[WHAT IS NEEDED]:
The output is the lines below from the one with "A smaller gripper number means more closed" through the one with "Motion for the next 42", both included, printed exactly and with no other line.

[Stored items from a collection]:

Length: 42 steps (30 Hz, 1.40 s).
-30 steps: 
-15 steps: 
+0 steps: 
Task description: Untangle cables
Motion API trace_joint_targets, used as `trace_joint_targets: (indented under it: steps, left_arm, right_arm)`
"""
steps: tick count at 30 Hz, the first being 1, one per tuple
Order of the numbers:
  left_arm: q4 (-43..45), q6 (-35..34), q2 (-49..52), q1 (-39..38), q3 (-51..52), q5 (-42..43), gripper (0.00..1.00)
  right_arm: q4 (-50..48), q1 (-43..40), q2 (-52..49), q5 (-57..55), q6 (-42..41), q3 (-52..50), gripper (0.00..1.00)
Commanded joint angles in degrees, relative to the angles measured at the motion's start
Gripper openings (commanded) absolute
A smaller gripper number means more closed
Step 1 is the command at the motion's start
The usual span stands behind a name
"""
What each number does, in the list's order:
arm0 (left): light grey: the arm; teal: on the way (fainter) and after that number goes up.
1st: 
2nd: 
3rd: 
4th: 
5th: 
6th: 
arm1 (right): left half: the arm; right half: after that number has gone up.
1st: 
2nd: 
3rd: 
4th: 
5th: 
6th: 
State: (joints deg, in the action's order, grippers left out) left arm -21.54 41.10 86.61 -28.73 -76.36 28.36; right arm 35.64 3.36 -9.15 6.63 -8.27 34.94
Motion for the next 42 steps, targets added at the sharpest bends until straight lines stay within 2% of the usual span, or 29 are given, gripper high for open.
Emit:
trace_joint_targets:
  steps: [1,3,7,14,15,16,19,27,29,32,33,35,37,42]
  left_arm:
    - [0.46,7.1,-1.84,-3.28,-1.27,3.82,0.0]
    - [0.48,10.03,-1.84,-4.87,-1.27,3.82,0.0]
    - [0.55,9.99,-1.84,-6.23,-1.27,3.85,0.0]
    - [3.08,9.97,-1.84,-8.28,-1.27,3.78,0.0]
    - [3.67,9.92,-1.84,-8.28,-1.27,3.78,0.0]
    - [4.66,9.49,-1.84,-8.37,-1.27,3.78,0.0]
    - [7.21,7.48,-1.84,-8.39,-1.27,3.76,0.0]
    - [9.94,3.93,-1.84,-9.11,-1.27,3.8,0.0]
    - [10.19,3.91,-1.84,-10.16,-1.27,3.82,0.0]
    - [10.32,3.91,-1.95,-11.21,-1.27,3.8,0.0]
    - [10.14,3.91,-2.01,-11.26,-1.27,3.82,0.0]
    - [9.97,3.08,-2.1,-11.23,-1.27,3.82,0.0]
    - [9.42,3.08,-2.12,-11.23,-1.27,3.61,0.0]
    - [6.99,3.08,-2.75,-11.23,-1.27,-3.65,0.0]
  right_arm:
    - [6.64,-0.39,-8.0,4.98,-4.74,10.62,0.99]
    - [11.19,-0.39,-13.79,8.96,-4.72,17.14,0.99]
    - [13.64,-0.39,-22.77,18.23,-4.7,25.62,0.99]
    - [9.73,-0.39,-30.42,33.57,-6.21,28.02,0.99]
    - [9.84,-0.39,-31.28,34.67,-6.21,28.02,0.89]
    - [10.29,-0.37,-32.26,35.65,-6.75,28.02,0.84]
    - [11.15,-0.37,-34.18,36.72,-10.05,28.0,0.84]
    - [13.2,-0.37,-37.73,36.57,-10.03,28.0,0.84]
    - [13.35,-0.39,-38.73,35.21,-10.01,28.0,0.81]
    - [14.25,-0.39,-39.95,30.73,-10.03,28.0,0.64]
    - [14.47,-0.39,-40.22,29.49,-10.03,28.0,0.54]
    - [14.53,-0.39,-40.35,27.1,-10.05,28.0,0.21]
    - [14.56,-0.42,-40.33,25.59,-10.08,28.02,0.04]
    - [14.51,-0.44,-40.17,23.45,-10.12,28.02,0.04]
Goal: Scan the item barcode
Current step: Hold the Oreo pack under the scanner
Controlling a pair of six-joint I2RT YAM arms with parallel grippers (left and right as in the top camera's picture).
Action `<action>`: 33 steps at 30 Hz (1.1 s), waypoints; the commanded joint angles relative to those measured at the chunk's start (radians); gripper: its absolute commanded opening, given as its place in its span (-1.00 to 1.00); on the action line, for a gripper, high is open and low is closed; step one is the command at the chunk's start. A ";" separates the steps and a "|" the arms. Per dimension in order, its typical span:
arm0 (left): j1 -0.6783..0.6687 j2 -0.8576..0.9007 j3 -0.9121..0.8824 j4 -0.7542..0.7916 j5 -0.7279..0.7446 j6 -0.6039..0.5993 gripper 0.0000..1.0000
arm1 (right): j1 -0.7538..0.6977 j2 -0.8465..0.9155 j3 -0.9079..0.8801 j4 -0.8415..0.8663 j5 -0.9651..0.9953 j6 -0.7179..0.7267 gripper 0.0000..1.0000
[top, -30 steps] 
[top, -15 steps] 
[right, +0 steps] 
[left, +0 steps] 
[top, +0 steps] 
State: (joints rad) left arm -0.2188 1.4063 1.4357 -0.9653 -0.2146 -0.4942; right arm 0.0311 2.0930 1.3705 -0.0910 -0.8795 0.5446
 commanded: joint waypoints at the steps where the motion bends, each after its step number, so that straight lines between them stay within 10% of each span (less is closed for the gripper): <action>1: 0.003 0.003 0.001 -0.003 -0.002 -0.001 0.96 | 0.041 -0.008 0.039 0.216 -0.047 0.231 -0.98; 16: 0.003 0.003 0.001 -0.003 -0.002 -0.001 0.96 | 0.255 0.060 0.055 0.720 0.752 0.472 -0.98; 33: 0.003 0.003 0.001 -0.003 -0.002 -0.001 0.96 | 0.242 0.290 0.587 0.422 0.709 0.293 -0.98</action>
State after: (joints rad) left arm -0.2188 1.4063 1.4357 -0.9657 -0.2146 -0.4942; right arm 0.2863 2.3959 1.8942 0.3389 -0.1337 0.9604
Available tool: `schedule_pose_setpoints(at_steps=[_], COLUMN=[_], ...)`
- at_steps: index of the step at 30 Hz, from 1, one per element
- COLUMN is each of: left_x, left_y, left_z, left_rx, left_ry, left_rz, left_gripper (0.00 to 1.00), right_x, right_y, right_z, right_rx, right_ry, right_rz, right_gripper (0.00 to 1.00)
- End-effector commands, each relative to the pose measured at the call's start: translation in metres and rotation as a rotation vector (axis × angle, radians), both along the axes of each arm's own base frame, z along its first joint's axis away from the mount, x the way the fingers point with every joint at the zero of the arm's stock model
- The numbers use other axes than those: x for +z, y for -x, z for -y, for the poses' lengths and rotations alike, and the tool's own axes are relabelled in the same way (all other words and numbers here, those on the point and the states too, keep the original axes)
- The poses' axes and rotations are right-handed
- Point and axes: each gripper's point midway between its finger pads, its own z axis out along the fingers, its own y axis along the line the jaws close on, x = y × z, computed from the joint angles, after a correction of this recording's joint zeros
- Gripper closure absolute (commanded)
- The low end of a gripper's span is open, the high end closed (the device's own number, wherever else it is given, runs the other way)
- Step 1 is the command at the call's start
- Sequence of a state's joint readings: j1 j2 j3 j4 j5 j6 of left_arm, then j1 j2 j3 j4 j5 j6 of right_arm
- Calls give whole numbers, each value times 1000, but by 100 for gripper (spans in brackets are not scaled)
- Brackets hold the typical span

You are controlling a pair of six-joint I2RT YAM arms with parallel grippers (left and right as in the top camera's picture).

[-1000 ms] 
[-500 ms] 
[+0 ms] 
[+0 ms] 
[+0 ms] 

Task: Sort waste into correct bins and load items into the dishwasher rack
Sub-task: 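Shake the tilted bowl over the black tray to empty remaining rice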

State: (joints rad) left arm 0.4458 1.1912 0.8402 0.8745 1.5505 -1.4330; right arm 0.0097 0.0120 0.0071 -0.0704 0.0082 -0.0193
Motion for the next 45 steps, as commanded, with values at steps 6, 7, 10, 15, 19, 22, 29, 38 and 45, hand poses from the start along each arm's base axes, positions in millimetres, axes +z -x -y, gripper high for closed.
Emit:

[SOLVED EXERCISE]:
A smaller gripper number means more closed
Step 1 is the command at the motion's start
The usual span stands behind a name
"""
What each number does, in the list's order:
arm0 (left): light grey: the arm; teal: on the way (fainter) and after that number goes up.
1st: 
2nd: 
3rd: 
4th: 
5th: 
6th: 
arm1 (right): left half: the arm; right half: after that number has gone up.
1st: 
2nd: 
3rd: 
4th: 
5th: 
6th: 
State: (joints deg, in the action's order, grippers left out) left arm -21.54 41.10 86.61 -28.73 -76.36 28.36; right arm 35.64 3.36 -9.15 6.63 -8.27 34.94
Motion for the next 42 steps, targets added at the sharpest bends until straight lines stay within 2% of the usual span, or 29 are given, gripper high for open.

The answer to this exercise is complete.